* Directions for this task *
All the lines below need to be output exactly, apart from any images.

* Available data *

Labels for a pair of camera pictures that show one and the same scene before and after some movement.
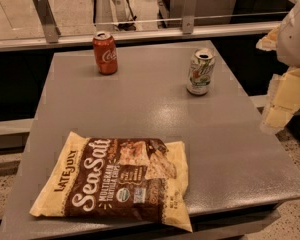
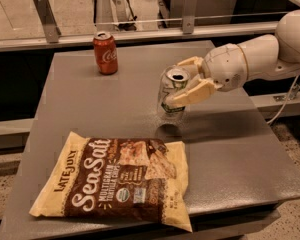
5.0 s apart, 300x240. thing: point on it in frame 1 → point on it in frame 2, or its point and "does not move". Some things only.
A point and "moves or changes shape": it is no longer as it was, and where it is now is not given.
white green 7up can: [201, 71] moves or changes shape
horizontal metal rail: [39, 41] does not move
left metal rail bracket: [43, 6] does not move
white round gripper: [296, 42] → [224, 66]
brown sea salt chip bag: [123, 177] does not move
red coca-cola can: [106, 54] does not move
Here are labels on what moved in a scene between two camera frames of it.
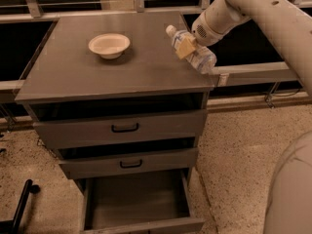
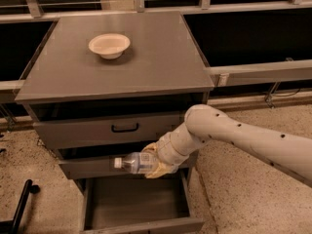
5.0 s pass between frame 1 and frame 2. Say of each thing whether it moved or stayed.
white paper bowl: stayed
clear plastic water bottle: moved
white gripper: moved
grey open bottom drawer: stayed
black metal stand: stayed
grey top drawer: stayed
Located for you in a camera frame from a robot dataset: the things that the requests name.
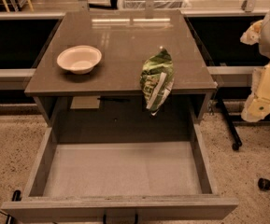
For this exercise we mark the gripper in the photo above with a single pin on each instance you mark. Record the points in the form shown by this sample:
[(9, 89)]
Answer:
[(257, 106)]

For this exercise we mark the grey top drawer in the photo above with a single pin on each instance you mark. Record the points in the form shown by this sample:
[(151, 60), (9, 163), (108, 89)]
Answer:
[(113, 182)]

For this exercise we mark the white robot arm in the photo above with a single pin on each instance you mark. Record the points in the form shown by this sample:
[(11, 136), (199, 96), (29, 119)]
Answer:
[(259, 32)]

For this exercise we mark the grey drawer cabinet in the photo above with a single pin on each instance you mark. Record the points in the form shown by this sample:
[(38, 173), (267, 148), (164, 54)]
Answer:
[(107, 105)]

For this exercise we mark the black table leg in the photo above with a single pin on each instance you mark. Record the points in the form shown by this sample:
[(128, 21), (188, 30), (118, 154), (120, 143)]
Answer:
[(237, 141)]

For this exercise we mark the black caster leg right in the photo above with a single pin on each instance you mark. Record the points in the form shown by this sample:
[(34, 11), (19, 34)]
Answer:
[(264, 184)]

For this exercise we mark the green chip bag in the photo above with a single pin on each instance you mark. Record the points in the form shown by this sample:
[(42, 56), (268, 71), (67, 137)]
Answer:
[(157, 80)]

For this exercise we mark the white paper bowl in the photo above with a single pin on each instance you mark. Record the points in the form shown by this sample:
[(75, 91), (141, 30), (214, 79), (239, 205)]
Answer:
[(79, 60)]

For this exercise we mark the black stand foot left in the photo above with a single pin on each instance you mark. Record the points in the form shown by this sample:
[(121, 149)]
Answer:
[(16, 197)]

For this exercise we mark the white wire basket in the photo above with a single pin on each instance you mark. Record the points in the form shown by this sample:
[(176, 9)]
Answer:
[(157, 4)]

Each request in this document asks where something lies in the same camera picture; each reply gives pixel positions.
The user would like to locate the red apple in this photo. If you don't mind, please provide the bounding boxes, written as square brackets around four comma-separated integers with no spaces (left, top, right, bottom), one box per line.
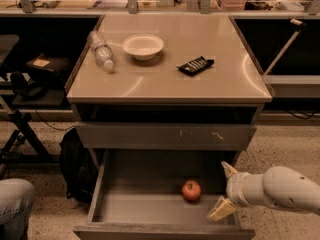
[181,180,201,202]

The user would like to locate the closed top drawer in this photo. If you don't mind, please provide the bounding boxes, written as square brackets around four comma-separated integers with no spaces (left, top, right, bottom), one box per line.
[76,122,256,151]

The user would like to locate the person's knee in jeans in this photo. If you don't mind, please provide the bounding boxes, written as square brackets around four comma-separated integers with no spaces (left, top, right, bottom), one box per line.
[0,179,35,240]

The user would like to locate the open middle drawer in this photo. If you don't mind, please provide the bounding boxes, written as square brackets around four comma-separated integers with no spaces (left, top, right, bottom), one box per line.
[74,150,255,240]

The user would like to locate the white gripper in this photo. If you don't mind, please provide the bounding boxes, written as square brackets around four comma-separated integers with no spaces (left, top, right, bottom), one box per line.
[207,161,249,222]

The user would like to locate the grey drawer cabinet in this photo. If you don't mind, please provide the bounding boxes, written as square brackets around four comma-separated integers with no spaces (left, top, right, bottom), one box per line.
[63,13,275,172]

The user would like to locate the black box with label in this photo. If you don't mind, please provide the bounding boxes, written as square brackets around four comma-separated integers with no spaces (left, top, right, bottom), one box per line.
[26,54,73,80]

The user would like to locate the black headphones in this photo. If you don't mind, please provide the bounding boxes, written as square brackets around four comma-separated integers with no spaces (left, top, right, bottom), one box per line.
[10,71,48,100]

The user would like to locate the black folding stand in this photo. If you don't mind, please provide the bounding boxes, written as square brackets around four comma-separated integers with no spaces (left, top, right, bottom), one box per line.
[0,97,59,172]

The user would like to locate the clear plastic water bottle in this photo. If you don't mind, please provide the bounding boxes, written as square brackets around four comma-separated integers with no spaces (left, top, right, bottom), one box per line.
[88,31,114,73]

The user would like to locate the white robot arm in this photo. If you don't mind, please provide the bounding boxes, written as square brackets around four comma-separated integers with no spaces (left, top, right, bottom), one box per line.
[207,161,320,221]

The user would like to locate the black backpack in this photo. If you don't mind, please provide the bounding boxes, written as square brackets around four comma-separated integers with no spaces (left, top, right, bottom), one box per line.
[59,128,98,204]

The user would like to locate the white bowl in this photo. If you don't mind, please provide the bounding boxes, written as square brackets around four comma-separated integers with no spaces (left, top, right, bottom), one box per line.
[122,34,164,61]

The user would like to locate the black snack bar wrapper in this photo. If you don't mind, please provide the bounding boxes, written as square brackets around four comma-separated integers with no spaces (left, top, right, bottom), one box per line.
[177,56,214,76]

* Your solution *
Labels for a pair of camera pictures that show one and the same scene before and after some movement.
5.0 s apart, 300x240. thing: point on it in frame 1 → point on it in frame 2, or its point and "does not move". Some things only.
A point and "moves or changes shape": it is no longer as it was, and where it is now is not given.
white green 7up can: [201, 71] moves or changes shape
horizontal metal rail: [39, 41] does not move
left metal rail bracket: [43, 6] does not move
white round gripper: [296, 42] → [224, 66]
brown sea salt chip bag: [123, 177] does not move
red coca-cola can: [106, 54] does not move
Here are labels on what moved in a scene between two camera frames of it.
5.0 s pass between frame 1 and frame 2. Say of each thing whether it moved or stayed.
white paper bowl: stayed
clear plastic water bottle: moved
white gripper: moved
grey open bottom drawer: stayed
black metal stand: stayed
grey top drawer: stayed
Located for you in a camera frame from a robot dataset: the things that the requests name.
For this exercise we mark the gripper in the photo above with a single pin on each instance you mark. Record the points in the form shown by this sample:
[(9, 89)]
Answer:
[(257, 106)]

For this exercise we mark the grey top drawer in the photo above with a single pin on each instance you mark. Record the points in the form shown by this sample:
[(151, 60), (9, 163), (108, 89)]
Answer:
[(113, 182)]

For this exercise we mark the white robot arm in the photo above with a single pin on each instance you mark. Record the points in the form shown by this sample:
[(11, 136), (199, 96), (29, 119)]
Answer:
[(259, 32)]

For this exercise we mark the grey drawer cabinet in the photo above with a single pin on each instance you mark. Record the points in the form shown by this sample:
[(38, 173), (267, 148), (164, 54)]
Answer:
[(107, 105)]

For this exercise we mark the black table leg in the photo above with a single pin on each instance you mark. Record the points in the form shown by this sample:
[(128, 21), (188, 30), (118, 154), (120, 143)]
Answer:
[(237, 141)]

For this exercise we mark the black caster leg right in the photo above with a single pin on each instance you mark. Record the points in the form shown by this sample:
[(34, 11), (19, 34)]
Answer:
[(264, 184)]

For this exercise we mark the green chip bag in the photo above with a single pin on each instance you mark. Record the points in the form shown by this sample:
[(42, 56), (268, 71), (67, 137)]
Answer:
[(157, 80)]

For this exercise we mark the white paper bowl in the photo above with a single pin on each instance you mark. Record the points in the form shown by this sample:
[(75, 91), (141, 30), (214, 79), (239, 205)]
Answer:
[(79, 60)]

For this exercise we mark the black stand foot left in the photo above with a single pin on each instance you mark. Record the points in the form shown by this sample:
[(121, 149)]
Answer:
[(16, 197)]

For this exercise we mark the white wire basket in the photo above with a single pin on each instance you mark. Record the points in the form shown by this sample:
[(176, 9)]
Answer:
[(157, 4)]

Each request in this document asks where something lies in the same camera picture; each reply gives pixel positions.
The user would like to locate the red apple in this photo. If you don't mind, please provide the bounding boxes, written as square brackets around four comma-separated integers with no spaces (left, top, right, bottom), one box per line.
[181,180,201,202]

The user would like to locate the closed top drawer in this photo. If you don't mind, please provide the bounding boxes, written as square brackets around four comma-separated integers with no spaces (left, top, right, bottom), one box per line.
[76,122,256,151]

The user would like to locate the person's knee in jeans in this photo. If you don't mind, please provide the bounding boxes, written as square brackets around four comma-separated integers with no spaces (left, top, right, bottom), one box per line.
[0,179,35,240]

The user would like to locate the open middle drawer in this photo. If you don't mind, please provide the bounding boxes, written as square brackets around four comma-separated integers with no spaces (left, top, right, bottom), one box per line.
[74,150,255,240]

The user would like to locate the white gripper in this photo. If you don't mind, please provide the bounding boxes, written as square brackets around four comma-separated integers with no spaces (left, top, right, bottom), one box per line.
[207,161,249,222]

The user would like to locate the grey drawer cabinet in this photo. If you don't mind, please provide the bounding boxes, written as square brackets around four comma-separated integers with no spaces (left, top, right, bottom), one box per line.
[63,13,275,172]

The user would like to locate the black box with label in this photo. If you don't mind, please provide the bounding boxes, written as square brackets around four comma-separated integers with no spaces (left, top, right, bottom), one box per line.
[26,54,73,80]

The user would like to locate the black headphones in this photo. If you don't mind, please provide the bounding boxes, written as square brackets around four comma-separated integers with no spaces (left, top, right, bottom), one box per line.
[10,71,48,100]

The user would like to locate the black folding stand in this photo. If you don't mind, please provide the bounding boxes, written as square brackets around four comma-separated integers with no spaces (left, top, right, bottom), one box per line.
[0,97,59,172]

The user would like to locate the clear plastic water bottle in this photo. If you don't mind, please provide the bounding boxes, written as square brackets around four comma-separated integers with no spaces (left, top, right, bottom), one box per line.
[88,31,114,73]

The user would like to locate the white robot arm in this photo. If you don't mind, please provide the bounding boxes, written as square brackets around four comma-separated integers with no spaces (left, top, right, bottom), one box per line.
[207,161,320,221]

The user would like to locate the black backpack in this photo. If you don't mind, please provide the bounding boxes, written as square brackets around four comma-separated integers with no spaces (left, top, right, bottom), one box per line.
[59,128,98,204]

The user would like to locate the white bowl in this photo. If you don't mind, please provide the bounding boxes, written as square brackets around four comma-separated integers with no spaces (left, top, right, bottom), one box per line.
[122,34,164,61]

The user would like to locate the black snack bar wrapper in this photo. If you don't mind, please provide the bounding boxes, written as square brackets around four comma-separated integers with no spaces (left, top, right, bottom), one box per line.
[177,56,214,76]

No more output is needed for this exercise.